A notable new element is a table that requires retail sellers to cross-reference their RPS Plans against their individual Integrated Resource Plans due August 10. This creates a direct accountability link between the two proceedings.
For large IOUs only, the ruling requires their plans to include detailed Senate Bill 1174 transmission and interconnection delay reporting e.g., project-level delay reasons, median delay times, dependent renewable/storage capacity at risk, permitting reform analysis, and mitigation efforts.
Drafts are due June 12, with comments due July 13.
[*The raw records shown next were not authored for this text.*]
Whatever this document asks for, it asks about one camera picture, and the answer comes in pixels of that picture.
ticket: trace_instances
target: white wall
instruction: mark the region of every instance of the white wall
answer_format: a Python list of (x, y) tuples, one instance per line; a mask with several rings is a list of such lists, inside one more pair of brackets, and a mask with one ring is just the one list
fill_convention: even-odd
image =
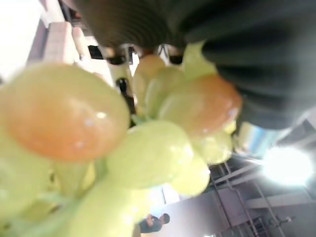
[(38, 0), (0, 0), (0, 75), (5, 80), (25, 65), (41, 13)]

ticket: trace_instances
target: man
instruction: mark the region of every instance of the man
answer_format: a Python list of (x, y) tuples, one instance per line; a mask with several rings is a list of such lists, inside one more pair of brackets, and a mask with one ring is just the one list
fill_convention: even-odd
[(160, 218), (152, 216), (149, 214), (146, 219), (139, 223), (141, 233), (152, 233), (158, 232), (162, 229), (164, 224), (168, 224), (170, 221), (170, 216), (168, 214), (163, 214)]
[[(127, 79), (125, 78), (119, 78), (116, 80), (116, 86), (119, 89), (121, 95), (124, 97), (125, 102), (127, 103), (127, 106), (129, 108), (130, 114), (134, 115), (136, 114), (136, 108), (135, 108), (135, 103), (134, 103), (134, 98), (132, 96), (132, 92), (130, 89), (130, 86), (128, 84)], [(135, 126), (136, 124), (134, 121), (131, 119), (130, 120), (130, 127)]]

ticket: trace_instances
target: dark hair
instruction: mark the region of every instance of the dark hair
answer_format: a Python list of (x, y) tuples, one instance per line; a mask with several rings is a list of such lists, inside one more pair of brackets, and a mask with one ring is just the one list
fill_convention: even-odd
[(165, 224), (170, 222), (170, 216), (167, 213), (163, 214), (163, 221)]

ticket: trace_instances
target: bright light
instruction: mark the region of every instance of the bright light
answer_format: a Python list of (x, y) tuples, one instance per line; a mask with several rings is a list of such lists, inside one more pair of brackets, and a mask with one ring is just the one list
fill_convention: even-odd
[(274, 147), (264, 157), (265, 175), (282, 184), (302, 185), (313, 174), (307, 154), (291, 147)]

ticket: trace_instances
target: green grape
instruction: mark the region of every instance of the green grape
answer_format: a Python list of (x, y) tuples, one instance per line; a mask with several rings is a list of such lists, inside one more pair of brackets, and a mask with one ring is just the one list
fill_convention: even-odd
[(190, 138), (205, 137), (236, 119), (242, 98), (218, 75), (186, 81), (163, 101), (158, 118), (182, 127)]
[(150, 194), (150, 190), (144, 189), (139, 190), (135, 195), (135, 198), (141, 199), (142, 202), (134, 207), (134, 223), (140, 222), (150, 213), (150, 207), (153, 204)]
[(66, 237), (128, 237), (134, 228), (139, 191), (123, 189), (101, 180), (83, 199), (69, 221)]
[(145, 114), (155, 118), (167, 95), (183, 81), (184, 74), (178, 68), (161, 69), (149, 83), (145, 97)]
[(164, 61), (156, 55), (147, 55), (139, 61), (132, 80), (132, 90), (139, 106), (143, 106), (147, 87), (152, 77), (164, 67)]
[(45, 191), (50, 165), (21, 148), (0, 127), (0, 220), (17, 215)]
[(203, 45), (204, 42), (188, 44), (184, 51), (183, 68), (188, 80), (204, 75), (217, 74), (215, 65), (208, 62), (202, 55)]
[(221, 164), (232, 155), (232, 139), (225, 132), (217, 132), (192, 141), (194, 148), (208, 164)]
[(198, 154), (195, 154), (189, 168), (172, 180), (170, 184), (180, 194), (197, 196), (207, 187), (209, 174), (210, 171), (205, 161)]
[(89, 163), (56, 162), (54, 164), (55, 174), (63, 194), (75, 196), (80, 192), (88, 166)]
[(236, 130), (236, 121), (232, 121), (224, 127), (224, 132), (232, 134)]
[(6, 85), (6, 126), (27, 149), (58, 161), (88, 162), (123, 140), (129, 111), (123, 97), (76, 66), (26, 68)]
[(150, 121), (129, 130), (107, 158), (109, 176), (132, 188), (149, 188), (171, 181), (191, 162), (186, 133), (167, 121)]

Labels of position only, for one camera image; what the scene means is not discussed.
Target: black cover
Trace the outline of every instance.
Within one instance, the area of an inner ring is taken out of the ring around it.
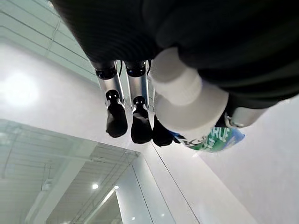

INSTANT ANALYSIS: The CPUC is building a comparison engine. Standardized inputs, uniform templates, and the new IRP cross-referencing table mean every retail seller's procurement position, risk exposure, and cost structure will sit side by side. The 65% long-term contracting rule is key: sellers with short-term-heavy portfolios will have their gaps quantified and visible. The SB 1174 transmission reporting will expose exactly where and why utility interconnection delays are holding up renewable and storage capacity. D.26-02-057's directives (supplemental procurement) also show up in the IRP alignment table.
ERRA/PCIA REFORM
The CPUC issued a ruling to introduce an Energy Division staff report. The report proposes four valuation methodologies for Pre-2019 Banked Renewable Energy Credits for use in calculating the Power Charge Indifference Adjustment.
Parties must comment on the report alongside opening briefs by May 22, with reply briefs due June 5. The Commission is asking:
- Whether staff accurately characterized positions and precedent;
- Which methodology best captures REC value;
- What modifications are warranted, and;
- Whether a non-zero valuation creates problems for RPS compliance and LSE procurement (including whether compliance deferrals could mitigate those concerns).
INSTANT ANALYSIS: This is a high-impact PCIA decision. How the Commission values these banked RECs directly affects the indifference calculation and, by extension, exit fees for departing load. Investor-owned utilities will likely argue that legacy procurement carries real value that should be reflected. Community Choice Aggregators and Electric Service Providers will argue it's a sunk cost that inflates the PCIA. The Commission's explicit focus on RPS compliance and procurement knock-on effects indicates awareness that getting the valuation wrong could distort market behavior beyond just cost allocation.